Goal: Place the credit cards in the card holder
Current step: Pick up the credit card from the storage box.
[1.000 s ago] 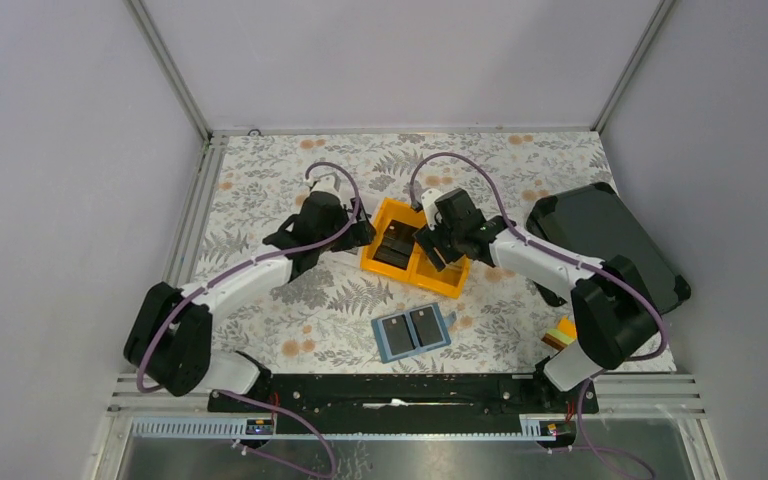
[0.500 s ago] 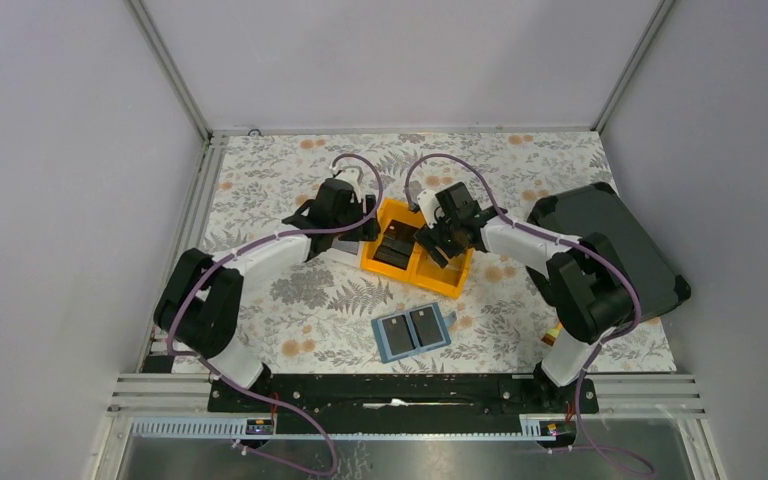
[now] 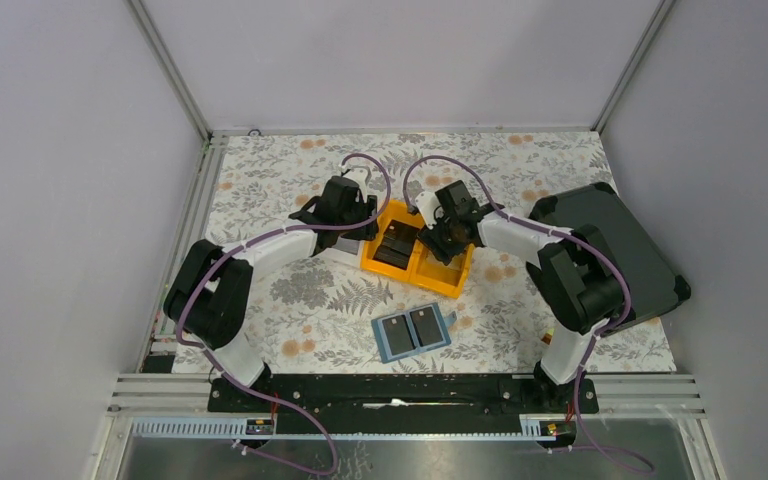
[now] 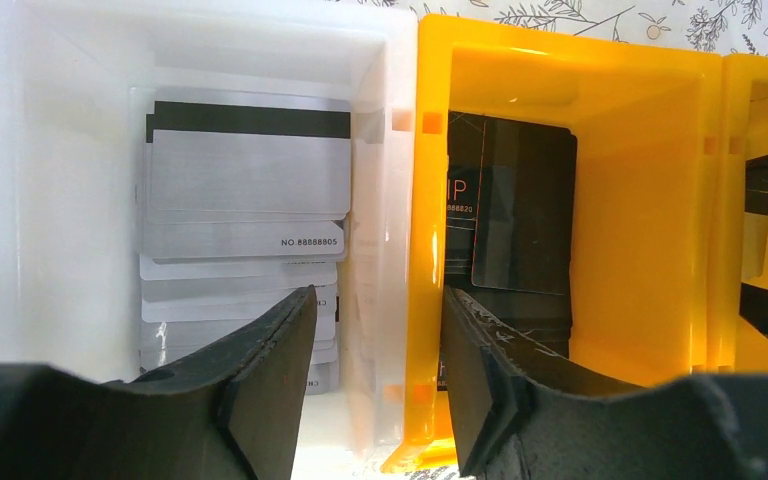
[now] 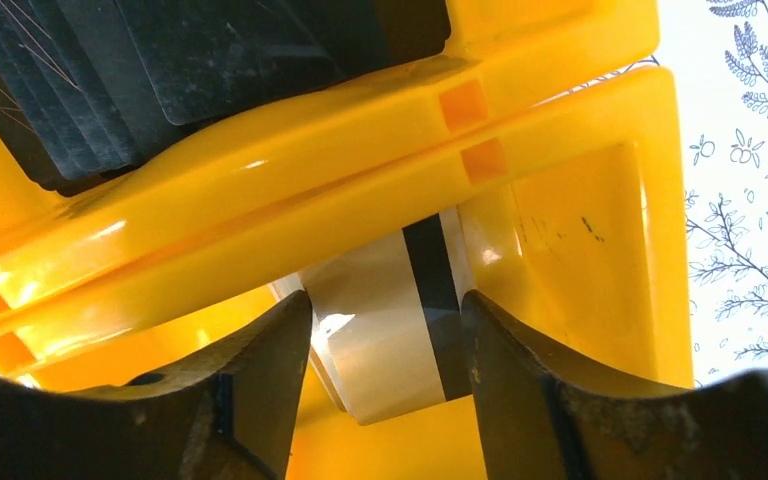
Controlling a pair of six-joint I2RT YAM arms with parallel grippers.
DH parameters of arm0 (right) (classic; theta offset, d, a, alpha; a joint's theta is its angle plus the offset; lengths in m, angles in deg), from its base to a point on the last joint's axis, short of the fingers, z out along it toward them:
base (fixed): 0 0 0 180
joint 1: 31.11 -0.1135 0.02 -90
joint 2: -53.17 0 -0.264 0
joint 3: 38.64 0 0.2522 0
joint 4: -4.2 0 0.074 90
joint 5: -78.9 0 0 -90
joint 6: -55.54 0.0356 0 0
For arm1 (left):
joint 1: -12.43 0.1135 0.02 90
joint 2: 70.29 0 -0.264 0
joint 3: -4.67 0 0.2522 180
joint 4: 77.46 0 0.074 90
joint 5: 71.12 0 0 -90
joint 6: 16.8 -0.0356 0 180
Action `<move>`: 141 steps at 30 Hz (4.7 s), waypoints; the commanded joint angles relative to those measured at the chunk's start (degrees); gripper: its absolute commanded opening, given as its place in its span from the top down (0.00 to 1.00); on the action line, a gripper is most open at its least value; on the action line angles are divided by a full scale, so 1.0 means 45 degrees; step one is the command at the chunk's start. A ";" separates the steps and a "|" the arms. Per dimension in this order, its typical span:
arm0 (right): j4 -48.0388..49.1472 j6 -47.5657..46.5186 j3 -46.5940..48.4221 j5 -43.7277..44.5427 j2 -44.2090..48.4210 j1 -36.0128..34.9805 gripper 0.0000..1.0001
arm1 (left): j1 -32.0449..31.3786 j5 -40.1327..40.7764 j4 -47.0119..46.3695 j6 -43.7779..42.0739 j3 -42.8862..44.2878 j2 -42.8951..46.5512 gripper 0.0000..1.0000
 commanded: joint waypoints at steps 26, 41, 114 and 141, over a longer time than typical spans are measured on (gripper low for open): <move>-0.0632 -0.0707 0.1189 0.1014 -0.0143 0.0187 0.31 | 0.0079 0.0999 0.0001 -0.0475 0.0329 0.0540 0.50; -0.0526 -0.0884 0.1137 0.1779 0.0293 0.0187 0.37 | 0.0079 0.1028 0.0071 -0.0516 0.0316 0.0522 0.51; 0.2405 -0.1010 -0.0315 0.4396 0.0947 -0.0714 0.53 | 0.0060 0.1106 0.0579 -0.1861 0.0817 0.0166 0.78; 0.3655 -0.1115 -0.0528 0.4176 0.0423 -0.1353 1.00 | 0.0060 0.1155 0.0506 -0.1585 0.0594 0.0406 0.77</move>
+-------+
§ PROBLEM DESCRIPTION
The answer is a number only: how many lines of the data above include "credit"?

§ YOUR RESPONSE
2